> [What is expected] Produce a word-for-word copy of the data that follows, excluding images.

________

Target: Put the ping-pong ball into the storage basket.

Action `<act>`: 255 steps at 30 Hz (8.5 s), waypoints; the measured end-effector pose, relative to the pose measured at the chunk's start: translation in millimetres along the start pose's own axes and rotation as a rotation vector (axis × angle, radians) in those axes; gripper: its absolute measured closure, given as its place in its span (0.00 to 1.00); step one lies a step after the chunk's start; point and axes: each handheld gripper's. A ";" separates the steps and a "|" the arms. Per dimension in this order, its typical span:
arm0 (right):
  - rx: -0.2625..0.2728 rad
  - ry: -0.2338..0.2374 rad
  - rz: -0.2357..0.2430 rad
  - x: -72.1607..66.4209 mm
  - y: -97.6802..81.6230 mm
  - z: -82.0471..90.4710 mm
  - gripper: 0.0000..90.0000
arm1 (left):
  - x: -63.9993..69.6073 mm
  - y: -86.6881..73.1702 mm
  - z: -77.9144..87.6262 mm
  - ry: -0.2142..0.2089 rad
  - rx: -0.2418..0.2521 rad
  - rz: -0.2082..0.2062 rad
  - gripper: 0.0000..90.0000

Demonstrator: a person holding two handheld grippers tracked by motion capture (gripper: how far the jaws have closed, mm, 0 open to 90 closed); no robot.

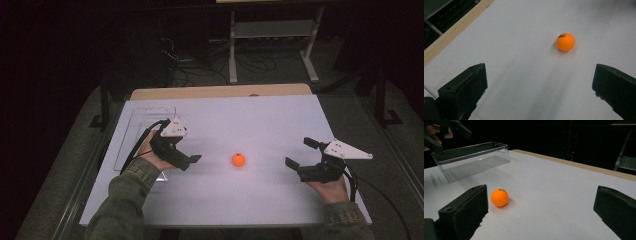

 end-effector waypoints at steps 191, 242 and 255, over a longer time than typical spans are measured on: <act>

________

> [Answer space]
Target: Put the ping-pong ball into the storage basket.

Action `<act>`: 255 steps at 30 Hz (8.5 s), waypoints; the measured end-effector pose, relative to the pose measured at the chunk's start: translation in millimetres along the start pose's own axes and rotation as a rotation vector (axis × angle, radians) in those axes; gripper: its absolute measured closure, given as its place in its span (0.00 to 1.00); step one lies a step after the chunk's start; point and axes: each handheld gripper's. A ";" separates the steps and a "|" the arms. Per dimension in this order, its typical span:
arm0 (right):
  - rx: -0.2625..0.2728 rad
  - ry: -0.2338..0.2374 rad
  - rz: -0.2357..0.2430 rad
  - x: -72.1607..66.4209 mm
  - y: -97.6802..81.6230 mm
  - z: -82.0471..90.4710 mm
  - gripper: 0.0000..90.0000
arm1 (left):
  - x: -63.9993..69.6073 mm
  - y: -86.6881..73.1702 mm
  - z: -77.9144..87.6262 mm
  - ry: -0.2142..0.2089 rad
  - rx: -0.2418..0.2521 rad
  - rz: -0.2082..0.2062 rad
  - gripper: 0.0000..90.0000

Demonstrator: a person holding two handheld grippers tracked by motion capture (gripper: how far the jaws have closed, mm, 0 open to 90 closed); no robot.


 end-effector waypoints at steps 191, 242 and 255, over a longer time than typical spans are measured on: <act>

The exercise is complete with this answer.